--- DATA FOR THIS EXERCISE Enclosed Below ---

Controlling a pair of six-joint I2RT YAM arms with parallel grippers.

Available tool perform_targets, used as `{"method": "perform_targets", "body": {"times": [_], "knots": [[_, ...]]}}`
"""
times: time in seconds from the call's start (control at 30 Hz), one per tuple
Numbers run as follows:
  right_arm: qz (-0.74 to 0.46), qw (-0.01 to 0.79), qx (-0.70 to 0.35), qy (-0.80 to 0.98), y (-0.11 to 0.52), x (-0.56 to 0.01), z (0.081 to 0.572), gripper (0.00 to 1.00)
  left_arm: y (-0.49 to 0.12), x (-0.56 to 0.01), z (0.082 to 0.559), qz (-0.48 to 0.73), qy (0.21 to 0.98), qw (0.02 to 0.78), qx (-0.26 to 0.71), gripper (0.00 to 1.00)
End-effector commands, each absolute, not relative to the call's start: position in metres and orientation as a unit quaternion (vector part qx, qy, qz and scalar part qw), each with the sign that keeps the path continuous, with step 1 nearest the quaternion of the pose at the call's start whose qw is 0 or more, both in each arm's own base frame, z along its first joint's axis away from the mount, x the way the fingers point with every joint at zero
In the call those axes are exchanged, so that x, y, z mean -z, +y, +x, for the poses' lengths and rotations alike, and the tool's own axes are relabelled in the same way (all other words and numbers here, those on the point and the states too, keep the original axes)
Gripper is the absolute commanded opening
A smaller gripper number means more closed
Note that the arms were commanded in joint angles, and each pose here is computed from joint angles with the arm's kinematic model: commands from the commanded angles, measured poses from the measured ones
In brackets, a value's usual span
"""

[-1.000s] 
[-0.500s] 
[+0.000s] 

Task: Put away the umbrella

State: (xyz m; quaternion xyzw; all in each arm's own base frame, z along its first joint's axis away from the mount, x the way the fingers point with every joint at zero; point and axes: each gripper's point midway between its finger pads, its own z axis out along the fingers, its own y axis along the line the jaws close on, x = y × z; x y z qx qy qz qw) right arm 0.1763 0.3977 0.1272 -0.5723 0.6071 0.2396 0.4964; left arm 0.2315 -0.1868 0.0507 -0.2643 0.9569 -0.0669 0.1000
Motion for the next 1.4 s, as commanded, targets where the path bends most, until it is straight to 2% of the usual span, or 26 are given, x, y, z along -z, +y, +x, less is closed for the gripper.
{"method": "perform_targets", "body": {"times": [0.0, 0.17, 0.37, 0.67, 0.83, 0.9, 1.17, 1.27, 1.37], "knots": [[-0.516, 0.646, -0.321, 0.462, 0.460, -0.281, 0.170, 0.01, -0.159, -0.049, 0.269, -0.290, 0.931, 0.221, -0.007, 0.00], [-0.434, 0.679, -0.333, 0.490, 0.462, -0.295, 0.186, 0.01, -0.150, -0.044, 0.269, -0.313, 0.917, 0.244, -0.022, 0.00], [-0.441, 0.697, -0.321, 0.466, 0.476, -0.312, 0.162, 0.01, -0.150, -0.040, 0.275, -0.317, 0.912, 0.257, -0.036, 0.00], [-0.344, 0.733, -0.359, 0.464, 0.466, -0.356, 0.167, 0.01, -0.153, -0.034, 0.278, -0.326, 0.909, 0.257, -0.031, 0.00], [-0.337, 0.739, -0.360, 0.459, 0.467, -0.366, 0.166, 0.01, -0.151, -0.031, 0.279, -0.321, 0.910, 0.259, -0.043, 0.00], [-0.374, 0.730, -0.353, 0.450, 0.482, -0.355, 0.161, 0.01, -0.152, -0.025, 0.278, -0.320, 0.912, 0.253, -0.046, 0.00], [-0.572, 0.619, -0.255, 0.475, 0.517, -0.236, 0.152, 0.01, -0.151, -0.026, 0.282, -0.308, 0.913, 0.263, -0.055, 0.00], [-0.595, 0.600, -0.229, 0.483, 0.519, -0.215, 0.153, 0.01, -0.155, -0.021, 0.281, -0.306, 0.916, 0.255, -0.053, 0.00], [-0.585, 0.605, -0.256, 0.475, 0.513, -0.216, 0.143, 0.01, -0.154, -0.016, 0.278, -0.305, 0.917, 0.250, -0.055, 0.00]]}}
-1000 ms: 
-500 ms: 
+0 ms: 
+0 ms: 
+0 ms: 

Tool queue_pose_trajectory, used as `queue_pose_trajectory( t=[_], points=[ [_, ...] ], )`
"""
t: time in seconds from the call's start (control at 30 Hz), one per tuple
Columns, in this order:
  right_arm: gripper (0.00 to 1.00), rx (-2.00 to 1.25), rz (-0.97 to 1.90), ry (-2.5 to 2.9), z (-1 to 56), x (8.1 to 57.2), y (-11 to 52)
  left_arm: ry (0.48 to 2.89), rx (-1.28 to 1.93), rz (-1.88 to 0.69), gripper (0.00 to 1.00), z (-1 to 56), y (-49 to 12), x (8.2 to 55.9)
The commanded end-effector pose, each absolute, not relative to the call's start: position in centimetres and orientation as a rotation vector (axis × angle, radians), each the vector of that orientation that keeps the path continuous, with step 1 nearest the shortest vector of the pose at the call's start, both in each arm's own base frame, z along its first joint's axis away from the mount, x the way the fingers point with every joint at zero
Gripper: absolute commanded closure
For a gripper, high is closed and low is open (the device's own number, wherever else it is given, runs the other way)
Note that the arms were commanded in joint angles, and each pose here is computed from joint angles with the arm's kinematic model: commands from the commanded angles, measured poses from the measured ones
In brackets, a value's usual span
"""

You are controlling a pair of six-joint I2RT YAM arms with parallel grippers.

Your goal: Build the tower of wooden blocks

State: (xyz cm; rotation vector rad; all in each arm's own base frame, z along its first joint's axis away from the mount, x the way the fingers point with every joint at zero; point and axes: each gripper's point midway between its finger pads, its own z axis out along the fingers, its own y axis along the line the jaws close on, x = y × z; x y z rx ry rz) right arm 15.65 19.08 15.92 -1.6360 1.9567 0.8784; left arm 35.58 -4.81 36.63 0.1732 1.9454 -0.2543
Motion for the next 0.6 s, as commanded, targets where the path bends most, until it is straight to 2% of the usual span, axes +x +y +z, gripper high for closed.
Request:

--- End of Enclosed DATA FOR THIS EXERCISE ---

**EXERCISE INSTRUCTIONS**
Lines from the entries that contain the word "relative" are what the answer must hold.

**TASK OUTPUT**
End-effector commands, each absolute, not relative to the call's start: position in metres and orientation as a unit quaternion (vector part qx, qy, qz and scalar part qw), each with the sign that keeps the path continuous, with step 1 nearest the quaternion of the pose at the call's start whose qw is 0 or more, both in each arm's own base frame, z along its first joint's axis away from the mount, x the way the fingers point with every joint at zero
The commanded end-effector pose, each absolute, not relative to the call's start: position in centimetres and orientation as a rotation vector (axis × angle, radians), each the vector of that orientation that keeps the path continuous, with step 1 nearest the shortest vector of the pose at the call's start, both in each arm's own base frame, z along its first joint's axis away from the mount, x the way the fingers point with every joint at zero

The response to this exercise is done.